Entering the Well… Duh Zone: Refrigerator Magnet(ism)

My vehicle originally relied solely on odometry for dead reckoning, with rather poor precision for turns, which quickly leads to large errors. So I added an electronic compass for determining the heading. This didn’t improve things as much as I thought, with the vehicle often heading off in what was clearly the wrong direction. I determined that at least once source of the problem was sensor lag. When the vehicle pivoted in place to turn to it’s next heading, it turns fairly quickly, and the compass lags a fair bit. So the vehicle would overshoot the desired heading without realizing it. The technical term for this lag is rate dependent hysteresis.

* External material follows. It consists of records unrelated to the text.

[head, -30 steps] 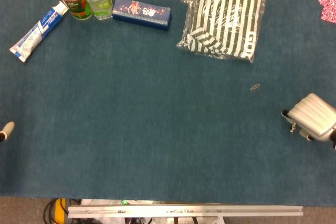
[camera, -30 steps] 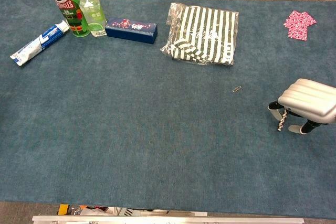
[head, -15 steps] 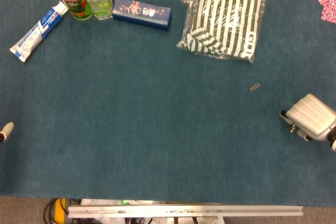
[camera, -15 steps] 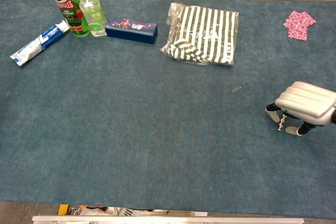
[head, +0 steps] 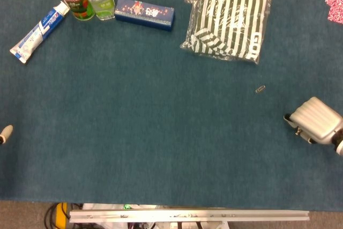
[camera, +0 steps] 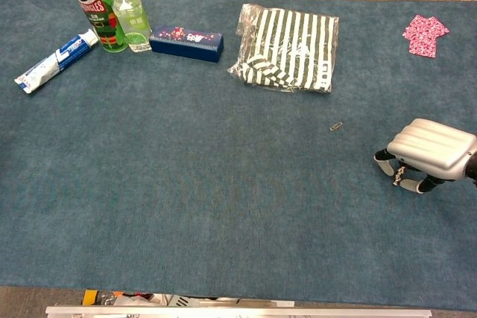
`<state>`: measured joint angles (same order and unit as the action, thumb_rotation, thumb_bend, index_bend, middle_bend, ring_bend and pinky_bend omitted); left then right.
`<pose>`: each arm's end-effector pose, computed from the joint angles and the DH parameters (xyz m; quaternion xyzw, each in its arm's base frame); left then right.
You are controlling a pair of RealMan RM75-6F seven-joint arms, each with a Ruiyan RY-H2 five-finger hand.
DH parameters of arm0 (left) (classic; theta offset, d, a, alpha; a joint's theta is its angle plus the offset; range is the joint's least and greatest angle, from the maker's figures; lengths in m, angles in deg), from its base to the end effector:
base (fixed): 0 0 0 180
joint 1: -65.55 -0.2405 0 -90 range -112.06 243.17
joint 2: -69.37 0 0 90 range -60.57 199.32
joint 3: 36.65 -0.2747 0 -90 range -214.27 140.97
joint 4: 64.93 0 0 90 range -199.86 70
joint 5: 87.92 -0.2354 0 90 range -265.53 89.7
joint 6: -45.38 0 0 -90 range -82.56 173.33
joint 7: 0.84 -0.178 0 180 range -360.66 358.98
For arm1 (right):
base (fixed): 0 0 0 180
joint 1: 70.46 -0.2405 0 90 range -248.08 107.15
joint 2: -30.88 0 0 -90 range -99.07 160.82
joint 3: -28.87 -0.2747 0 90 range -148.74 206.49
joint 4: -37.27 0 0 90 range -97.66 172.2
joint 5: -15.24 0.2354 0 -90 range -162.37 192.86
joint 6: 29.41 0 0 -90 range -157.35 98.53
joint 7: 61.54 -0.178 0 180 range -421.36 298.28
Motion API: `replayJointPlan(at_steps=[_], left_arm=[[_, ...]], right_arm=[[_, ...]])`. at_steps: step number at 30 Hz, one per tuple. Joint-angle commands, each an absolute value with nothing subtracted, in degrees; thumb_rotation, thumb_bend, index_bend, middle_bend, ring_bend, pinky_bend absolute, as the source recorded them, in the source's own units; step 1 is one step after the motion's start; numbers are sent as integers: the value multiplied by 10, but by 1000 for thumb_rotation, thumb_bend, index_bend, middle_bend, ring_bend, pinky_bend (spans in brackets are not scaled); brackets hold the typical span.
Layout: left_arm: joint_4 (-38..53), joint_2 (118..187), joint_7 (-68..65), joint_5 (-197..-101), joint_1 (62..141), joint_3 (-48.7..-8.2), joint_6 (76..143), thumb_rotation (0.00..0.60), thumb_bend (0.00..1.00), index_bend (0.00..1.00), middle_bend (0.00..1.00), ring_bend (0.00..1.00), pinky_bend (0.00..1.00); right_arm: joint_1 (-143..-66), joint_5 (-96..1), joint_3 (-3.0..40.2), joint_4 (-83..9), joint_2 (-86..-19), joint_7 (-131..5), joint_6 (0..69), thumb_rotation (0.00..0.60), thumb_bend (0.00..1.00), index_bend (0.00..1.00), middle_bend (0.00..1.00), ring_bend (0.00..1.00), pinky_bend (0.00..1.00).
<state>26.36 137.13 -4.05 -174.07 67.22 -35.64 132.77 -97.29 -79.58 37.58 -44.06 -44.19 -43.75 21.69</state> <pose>-0.3458 0.1918 0.1243 -0.5854 -0.3981 -0.3716 0.6007 -0.3172 -0.2548 -0.0279 0.8916 -0.2430 0.1550 0.3492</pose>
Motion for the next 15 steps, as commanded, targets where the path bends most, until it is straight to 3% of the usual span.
replayJointPlan(at_steps=[1,15], left_arm=[[263,1371,-40,-1741,672,-357,1327,600,143,42,65,56,20],[259,1373,-37,-1737,674,-355,1323,600,143,42,65,56,19]], right_arm=[[-974,-796,376,-440,-443,-437,217,600,261,518,981,1000,1000],[-976,-787,376,-431,-453,-436,218,600,275,558,981,1000,1000]])
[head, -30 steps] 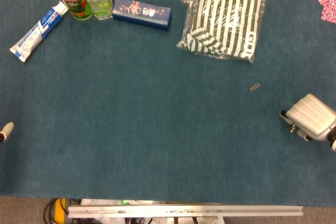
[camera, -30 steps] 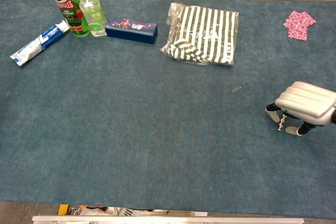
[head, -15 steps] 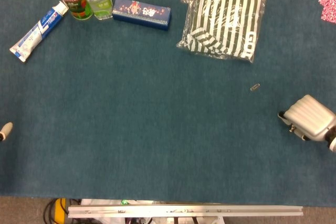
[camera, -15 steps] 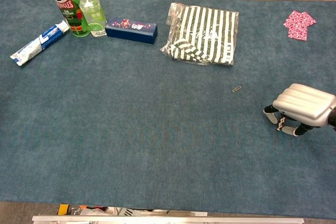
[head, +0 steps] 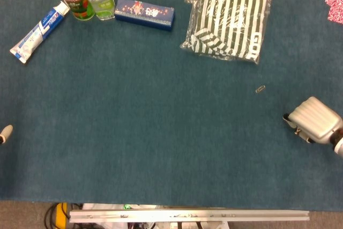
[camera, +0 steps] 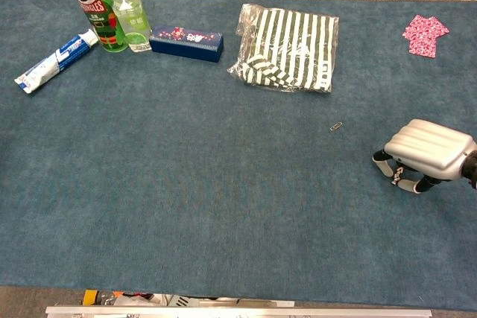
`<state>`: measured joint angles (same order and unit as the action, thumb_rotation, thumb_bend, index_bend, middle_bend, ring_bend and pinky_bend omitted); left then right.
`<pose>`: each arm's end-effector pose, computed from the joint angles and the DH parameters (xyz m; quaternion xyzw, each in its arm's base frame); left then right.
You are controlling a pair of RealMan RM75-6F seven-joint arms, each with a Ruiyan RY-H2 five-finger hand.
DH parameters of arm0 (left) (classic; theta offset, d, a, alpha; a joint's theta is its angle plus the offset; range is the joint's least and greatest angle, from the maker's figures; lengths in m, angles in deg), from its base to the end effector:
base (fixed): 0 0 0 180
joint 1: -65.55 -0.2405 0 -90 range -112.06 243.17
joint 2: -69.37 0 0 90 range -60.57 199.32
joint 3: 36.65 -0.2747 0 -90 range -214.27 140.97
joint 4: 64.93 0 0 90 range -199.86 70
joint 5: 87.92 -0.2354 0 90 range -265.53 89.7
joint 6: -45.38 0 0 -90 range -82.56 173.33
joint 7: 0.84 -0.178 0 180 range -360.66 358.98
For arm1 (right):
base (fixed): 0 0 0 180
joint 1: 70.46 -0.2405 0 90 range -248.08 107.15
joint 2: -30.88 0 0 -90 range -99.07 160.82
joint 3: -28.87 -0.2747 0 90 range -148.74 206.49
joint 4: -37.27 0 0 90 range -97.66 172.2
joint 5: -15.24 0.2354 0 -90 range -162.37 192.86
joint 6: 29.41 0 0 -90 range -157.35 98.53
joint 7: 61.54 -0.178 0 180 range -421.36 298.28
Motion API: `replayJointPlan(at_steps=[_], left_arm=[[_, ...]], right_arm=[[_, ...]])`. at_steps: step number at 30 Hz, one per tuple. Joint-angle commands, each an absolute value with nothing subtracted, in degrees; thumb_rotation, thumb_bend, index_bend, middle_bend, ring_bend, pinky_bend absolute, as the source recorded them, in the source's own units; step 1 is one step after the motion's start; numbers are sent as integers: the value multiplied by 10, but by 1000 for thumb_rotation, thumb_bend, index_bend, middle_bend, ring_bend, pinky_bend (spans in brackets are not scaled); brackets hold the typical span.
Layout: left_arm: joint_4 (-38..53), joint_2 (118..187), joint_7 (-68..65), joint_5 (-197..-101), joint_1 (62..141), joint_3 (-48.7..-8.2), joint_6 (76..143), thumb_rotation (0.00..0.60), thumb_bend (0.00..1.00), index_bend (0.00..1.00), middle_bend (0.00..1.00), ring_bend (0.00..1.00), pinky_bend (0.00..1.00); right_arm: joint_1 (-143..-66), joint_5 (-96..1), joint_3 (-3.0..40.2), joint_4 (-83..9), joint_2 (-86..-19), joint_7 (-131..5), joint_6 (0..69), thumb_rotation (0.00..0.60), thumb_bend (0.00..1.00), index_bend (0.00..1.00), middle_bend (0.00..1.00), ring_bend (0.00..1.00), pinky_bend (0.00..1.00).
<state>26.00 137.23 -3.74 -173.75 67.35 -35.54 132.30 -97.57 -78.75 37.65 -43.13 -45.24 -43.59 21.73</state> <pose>-0.3479 0.1930 0.1236 -0.5851 -0.4007 -0.3697 0.6003 -0.3179 -0.2573 -0.0324 0.8904 -0.2444 0.1549 0.3514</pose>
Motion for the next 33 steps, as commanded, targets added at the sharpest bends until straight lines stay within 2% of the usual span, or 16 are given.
replayJointPlan(at_steps=[1,14,24,33], left_arm=[[259,1373,-36,-1737,673,-355,1323,600,143,42,65,56,19],[258,1372,-35,-1736,674,-356,1321,600,143,42,65,56,19],[262,1372,-41,-1736,675,-356,1318,600,143,42,65,56,19],[263,1373,-43,-1733,677,-355,1314,600,144,42,65,56,19]], right_arm=[[-976,-787,376,-430,-453,-436,219,600,287,566,981,1000,1000],[-974,-783,367,-432,-451,-462,245,600,375,643,985,1000,1000],[-986,-784,335,-455,-444,-514,280,600,379,650,988,1000,1000],[-1009,-781,311,-451,-471,-533,278,600,378,652,988,1000,1000]])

To address this problem, I added a rough check on the heading, and if in the right ballpark, the vehicle stops, waits a bit for the compass to settle, then redetermines it’s heading. If not pointed in the right direction, it slowly turns by small increments, with pauses in between, until it is on the correct heading. This isn’t fast, but it seemed to work fine in preliminary tests in in my finished basement, which is carpeted. However the tracks didn’t get great traction when moving, while at the same time, had a lot of friction during turns. So, set the waypoints further apart and move to a wood laminate floor in the kitchen where the robot runs great. The result: worse then when using just odometry! The vehicle kept thinking it was veering well off course when it was traveling almost in a straight line, and the bearings were way off reality.

As you might guess from the title of this post, the problem is obvious in retrospect: lots of large metal objects in the kitchen, including the fridge about 18″ from where I was starting the vehicle. This threw the compass off by a fair bit. Once I realized this and retested outside, all worked fine.

Now that the compass is finally working, here are my plans:

  1. 1) Add PID control as the vehicle travels. Right now, it determines a heading, and drives off with equal power to both motors. It just runs open loop until either reaching the waypoint, traveling the calculated distance to the waypoint, or traveling a preset max. distance. At that point it checks its own location versus the waypoint and re-orients. This isn’t bad if running on an even surface, although it still tends to turn a bit. But if one tread slides or has different traction, it heads off in the wrong direction for some time. I want to close the loop with PID control.
  2. 2) Once that works, switch over or add a GPS for heading as an option, just to checkout the GPS unit and programming to interface to it. The main use of the GPS will be for a faster, outdoor autonomous vehicle to be developed after this.

An unseasonal post: Automating Halloween Props

This post is more suited to Halloween then the coming Yule, but I finally got around to writing it, and besides, as I write this, there’s only 327 days left to next Halloween!  There are several options for controlling animated props, including prop controllers specifically designed for this purpose.  A recent addition to the market is the MonsterShield, an Arduino-based prop controller with open source code you can modify.  I haven’t tried one out, but thought it was work a mention.  In my props, I just use a handy micro-controllers, such as an Arduino, along with sensors such as a PIR.  The PIR (or pressure mat, or whatever sensor you choose) sends a signal to the microcontroller when it detects someone, and then your microcontroller can trigger a whole sequence of pre-programmed actions.  I had two such props in my Halloween display this year.  The first is a classic “Monster in a Box“.  I use a PIR sensor to detect when someone comes near.  When this happens,a Teensy sends out an output to a Power Switch Tail to turn on the power to a wall wart that delivers 12V power to the windshield wiper motor, as well as to a green light inside the box.  I use a Power Switch Tail so that I don’t have to worry about any safety issues dealing with house current directly.  The motor sequence has several stops and stop in it, of differing lengths, so that the action is more natural.  After it triggers, there’s a dead time, so that it doesn’t keep restarting while trick-or-treaters are standing in front watching it.

Closed Monster in a box, showing the box with the PIR and Arduino that triggers the box.

Inside view of the Monster in a Box, showing the wiper motor and irregular cam.


The other prop where I use a PIR and an Arduino is my scarecrow skeletons, who do a little talking and singing routine when triggered.  Here, an Arduino controls two Cowlacious audio boards that in turn drive the servo boards that control the jaw servo and lights in the skulls (also from Cowlacious).  I’ve had the audio boards for some time.  They work fine, and have a wide host of control options (including the ability to be triggered directly from a PIR).  However if I was remaking this prop, I’d probably just wire up some really cheap mp3 players. The video shows the two skeletons doing their routine. Sorry for the quality, my video editor is refusing to save the edited version.